Instructions for the task ▸ Keeping every line intact, print the records that follow.

Recorded data ▸
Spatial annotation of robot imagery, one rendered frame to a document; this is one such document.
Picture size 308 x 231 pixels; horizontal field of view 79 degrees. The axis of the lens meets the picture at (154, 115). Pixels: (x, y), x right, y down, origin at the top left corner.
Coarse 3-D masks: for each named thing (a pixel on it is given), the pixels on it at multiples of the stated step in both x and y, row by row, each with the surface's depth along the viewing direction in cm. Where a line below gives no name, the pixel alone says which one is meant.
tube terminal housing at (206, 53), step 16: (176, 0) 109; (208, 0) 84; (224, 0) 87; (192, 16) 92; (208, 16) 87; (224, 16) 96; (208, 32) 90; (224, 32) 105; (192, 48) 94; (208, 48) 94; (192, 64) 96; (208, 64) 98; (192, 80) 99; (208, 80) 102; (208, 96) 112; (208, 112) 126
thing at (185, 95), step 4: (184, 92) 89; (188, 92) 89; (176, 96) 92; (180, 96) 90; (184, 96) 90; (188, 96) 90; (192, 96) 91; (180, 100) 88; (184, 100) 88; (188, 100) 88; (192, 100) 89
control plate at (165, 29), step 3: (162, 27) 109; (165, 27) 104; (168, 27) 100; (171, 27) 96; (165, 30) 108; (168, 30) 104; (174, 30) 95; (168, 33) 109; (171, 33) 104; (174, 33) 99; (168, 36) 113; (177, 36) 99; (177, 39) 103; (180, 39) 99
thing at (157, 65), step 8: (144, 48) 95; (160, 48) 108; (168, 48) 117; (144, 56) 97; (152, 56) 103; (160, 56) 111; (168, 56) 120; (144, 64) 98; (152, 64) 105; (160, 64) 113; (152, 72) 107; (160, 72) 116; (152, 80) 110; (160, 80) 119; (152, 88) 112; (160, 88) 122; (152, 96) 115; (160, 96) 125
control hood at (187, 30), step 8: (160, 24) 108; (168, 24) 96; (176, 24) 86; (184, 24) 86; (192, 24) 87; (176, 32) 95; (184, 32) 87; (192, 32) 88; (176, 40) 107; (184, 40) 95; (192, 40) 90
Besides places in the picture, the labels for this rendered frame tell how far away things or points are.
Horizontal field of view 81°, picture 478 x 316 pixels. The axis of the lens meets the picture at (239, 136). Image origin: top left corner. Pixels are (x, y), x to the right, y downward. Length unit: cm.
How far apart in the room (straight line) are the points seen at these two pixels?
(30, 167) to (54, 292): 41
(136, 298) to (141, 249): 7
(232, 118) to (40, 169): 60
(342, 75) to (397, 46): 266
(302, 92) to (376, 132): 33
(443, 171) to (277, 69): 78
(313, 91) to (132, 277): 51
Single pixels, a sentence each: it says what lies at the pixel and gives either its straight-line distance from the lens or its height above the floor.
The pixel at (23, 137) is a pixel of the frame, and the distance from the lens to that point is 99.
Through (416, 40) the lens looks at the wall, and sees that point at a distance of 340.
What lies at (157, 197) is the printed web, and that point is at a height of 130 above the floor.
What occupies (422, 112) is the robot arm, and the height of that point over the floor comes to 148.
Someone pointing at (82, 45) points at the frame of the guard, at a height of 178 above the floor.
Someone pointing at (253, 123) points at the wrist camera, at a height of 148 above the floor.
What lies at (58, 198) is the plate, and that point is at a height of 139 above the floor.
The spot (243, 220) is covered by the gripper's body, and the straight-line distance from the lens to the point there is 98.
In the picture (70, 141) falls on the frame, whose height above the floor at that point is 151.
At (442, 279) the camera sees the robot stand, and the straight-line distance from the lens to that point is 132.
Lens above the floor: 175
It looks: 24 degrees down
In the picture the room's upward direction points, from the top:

Finished exercise ▸
Spatial annotation of robot imagery, one rendered frame to a document; this is one such document.
Picture size 308 x 231 pixels; horizontal field of view 79 degrees. The axis of the lens meets the picture at (154, 115). Pixels: (x, y), x right, y down, origin at the top left corner.
Coarse 3-D masks: for each named thing (a pixel on it is given), the pixels on it at multiples of the stated step in both x and y, row by row, each with the surface's depth along the viewing direction in cm. Where a line below gives no name, the pixel alone says which one is meant.
tube terminal housing at (206, 53), step 16: (176, 0) 109; (208, 0) 84; (224, 0) 87; (192, 16) 92; (208, 16) 87; (224, 16) 96; (208, 32) 90; (224, 32) 105; (192, 48) 94; (208, 48) 94; (192, 64) 96; (208, 64) 98; (192, 80) 99; (208, 80) 102; (208, 96) 112; (208, 112) 126
thing at (185, 95), step 4: (184, 92) 89; (188, 92) 89; (176, 96) 92; (180, 96) 90; (184, 96) 90; (188, 96) 90; (192, 96) 91; (180, 100) 88; (184, 100) 88; (188, 100) 88; (192, 100) 89
control plate at (165, 29), step 3: (162, 27) 109; (165, 27) 104; (168, 27) 100; (171, 27) 96; (165, 30) 108; (168, 30) 104; (174, 30) 95; (168, 33) 109; (171, 33) 104; (174, 33) 99; (168, 36) 113; (177, 36) 99; (177, 39) 103; (180, 39) 99
thing at (157, 65), step 8: (144, 48) 95; (160, 48) 108; (168, 48) 117; (144, 56) 97; (152, 56) 103; (160, 56) 111; (168, 56) 120; (144, 64) 98; (152, 64) 105; (160, 64) 113; (152, 72) 107; (160, 72) 116; (152, 80) 110; (160, 80) 119; (152, 88) 112; (160, 88) 122; (152, 96) 115; (160, 96) 125
control hood at (187, 30), step 8: (160, 24) 108; (168, 24) 96; (176, 24) 86; (184, 24) 86; (192, 24) 87; (176, 32) 95; (184, 32) 87; (192, 32) 88; (176, 40) 107; (184, 40) 95; (192, 40) 90
Besides places in the picture, the labels for this rendered frame tell how far away things or points are.
Horizontal field of view 81°, picture 478 x 316 pixels. The axis of the lens meets the picture at (239, 136). Image origin: top left corner. Pixels are (x, y), x to the right, y downward. Length unit: cm.
How far apart in the room (straight line) are the points seen at these two pixels?
(30, 167) to (54, 292): 41
(136, 298) to (141, 249): 7
(232, 118) to (40, 169): 60
(342, 75) to (397, 46): 266
(302, 92) to (376, 132): 33
(443, 171) to (277, 69): 78
(313, 91) to (132, 277): 51
Single pixels, a sentence each: it says what lies at the pixel and gives either its straight-line distance from the lens or its height above the floor.
The pixel at (23, 137) is a pixel of the frame, and the distance from the lens to that point is 99.
Through (416, 40) the lens looks at the wall, and sees that point at a distance of 340.
What lies at (157, 197) is the printed web, and that point is at a height of 130 above the floor.
What occupies (422, 112) is the robot arm, and the height of that point over the floor comes to 148.
Someone pointing at (82, 45) points at the frame of the guard, at a height of 178 above the floor.
Someone pointing at (253, 123) points at the wrist camera, at a height of 148 above the floor.
What lies at (58, 198) is the plate, and that point is at a height of 139 above the floor.
The spot (243, 220) is covered by the gripper's body, and the straight-line distance from the lens to the point there is 98.
In the picture (70, 141) falls on the frame, whose height above the floor at that point is 151.
At (442, 279) the camera sees the robot stand, and the straight-line distance from the lens to that point is 132.
Lens above the floor: 175
It looks: 24 degrees down
In the picture the room's upward direction points, from the top:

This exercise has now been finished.